The knowledge ladder

The staged pipeline is a contract for decomposition by what each layer knows. Every stage is the rightful home of a particular kind of information; pushing work to the wrong stage produces fragile systems that try to learn things from data that they could have looked up, or look up things that they could have learned. This article catalogues the layers, what each one knows, and the two layers we don't ship yet but should.
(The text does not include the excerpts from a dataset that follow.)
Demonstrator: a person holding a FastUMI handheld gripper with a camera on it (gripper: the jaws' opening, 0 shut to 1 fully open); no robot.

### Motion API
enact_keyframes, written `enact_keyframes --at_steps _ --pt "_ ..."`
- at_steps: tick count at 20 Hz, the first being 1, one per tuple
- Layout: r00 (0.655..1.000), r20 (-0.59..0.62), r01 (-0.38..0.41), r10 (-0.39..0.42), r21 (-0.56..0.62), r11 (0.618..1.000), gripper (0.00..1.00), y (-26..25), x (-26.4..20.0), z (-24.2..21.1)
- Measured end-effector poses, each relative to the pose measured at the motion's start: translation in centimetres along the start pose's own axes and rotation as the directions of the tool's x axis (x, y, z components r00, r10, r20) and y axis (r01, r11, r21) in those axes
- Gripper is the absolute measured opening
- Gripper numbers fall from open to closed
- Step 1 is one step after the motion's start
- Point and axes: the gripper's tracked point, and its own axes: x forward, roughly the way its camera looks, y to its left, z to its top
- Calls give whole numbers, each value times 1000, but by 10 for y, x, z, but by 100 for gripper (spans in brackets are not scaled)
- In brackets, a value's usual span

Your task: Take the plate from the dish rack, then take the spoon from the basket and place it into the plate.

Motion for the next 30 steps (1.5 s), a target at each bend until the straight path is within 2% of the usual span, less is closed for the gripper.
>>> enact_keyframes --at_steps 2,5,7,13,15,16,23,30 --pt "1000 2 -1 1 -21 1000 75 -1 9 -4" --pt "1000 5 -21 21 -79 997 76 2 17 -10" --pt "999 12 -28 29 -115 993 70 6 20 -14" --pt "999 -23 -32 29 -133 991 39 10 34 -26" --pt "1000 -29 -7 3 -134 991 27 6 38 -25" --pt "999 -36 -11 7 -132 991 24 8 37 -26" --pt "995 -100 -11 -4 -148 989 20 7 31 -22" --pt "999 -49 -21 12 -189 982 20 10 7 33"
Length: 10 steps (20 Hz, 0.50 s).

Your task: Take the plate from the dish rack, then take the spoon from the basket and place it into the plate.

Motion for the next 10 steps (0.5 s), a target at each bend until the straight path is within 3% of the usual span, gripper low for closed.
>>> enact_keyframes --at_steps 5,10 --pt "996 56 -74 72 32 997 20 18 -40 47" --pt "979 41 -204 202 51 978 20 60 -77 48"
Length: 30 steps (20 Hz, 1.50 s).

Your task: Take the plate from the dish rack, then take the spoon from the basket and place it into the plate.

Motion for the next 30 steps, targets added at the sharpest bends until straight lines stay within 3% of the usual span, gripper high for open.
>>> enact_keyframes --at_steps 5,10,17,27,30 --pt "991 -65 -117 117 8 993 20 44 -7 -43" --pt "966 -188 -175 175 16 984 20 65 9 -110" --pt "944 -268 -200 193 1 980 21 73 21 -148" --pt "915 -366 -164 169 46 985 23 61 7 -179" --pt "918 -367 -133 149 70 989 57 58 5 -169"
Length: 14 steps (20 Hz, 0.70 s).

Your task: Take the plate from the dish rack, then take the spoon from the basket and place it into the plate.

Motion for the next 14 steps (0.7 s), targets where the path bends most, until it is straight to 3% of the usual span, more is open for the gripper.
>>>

Read The pipeline contract first for the runtime mechanics. This article is the conceptual companion — why the layers are arranged this way, and where the design has gaps.

The full ladder

Each layer adds one kind of knowledge the layers below it cannot easily derive:

Layer	Knows	Shipped today
1. Normalize	input preprocessing rules	Yes
2. Locale gate	language / script family	Yes (rule-based)
2.5. Kind classifier	overall query category (postcode_only, structured_address, …)	Yes (rule-based)
2.7. Phrase grouper	coherent input units (boundary discovery)	Yes (rule-based, v0.5.0; 57 venue markers, unit gate, positional prior)
3. Token classify	per-token semantic type	Yes (neural, v0.5.2)
3.2. Gazetteer anchor	known-surface clues (per-token candidate-tag sets, input layer)	Partial — postcode anchor shipped; country anchor in flight (#464); general channel designed
3.5. FST prior	gazetteer-derived emission biases	Yes (Wikipedia importance-weighted, v0.5.2; #173)
4. Sequence correct	per-token BIO sequence validity	Yes (CRF with structural mask)
4.5. Grouper audit	provisional nodes for all-O spans	Yes (injects venue/locality from grouper proposals; #170)
5. Reconcile	joint-coherent interpretation across candidates	Yes (joint-decoding path shipped in v0.5.0; opt-in via `forceJointReconcile`)
6. Resolve	world hierarchy (gazetteer)	Yes (WOF SQLite, unified builder in #176)

The two emphasized rows are the layers that v0.4.0's mixed result exposed as missing. They're complementary: the phrase grouper feeds cleaner spans IN to the classifier; the expanded reconciler picks coherent assignments OUT of the classifier's candidates.

What each layer knows (and doesn't)

Normalize — input preprocessing rules

Unicode normalization, locale-aware case folding, whitespace collapsing. Knows nothing about address structure; it cleans bytes so downstream layers see canonical text. The right home for "the input might use NFD-decomposed accents" but not for "this string contains an address."

Locale gate — language / script family

Detects whether input is en-US, fr-FR, ja-JP, etc. Today this is a rule-based scorer (script-class + postcode-format hits with a caller-trust fallback). Tomorrow it could be a small detector model. Knows enough to bias the kind classifier and resolver weighting; doesn't know about specific places.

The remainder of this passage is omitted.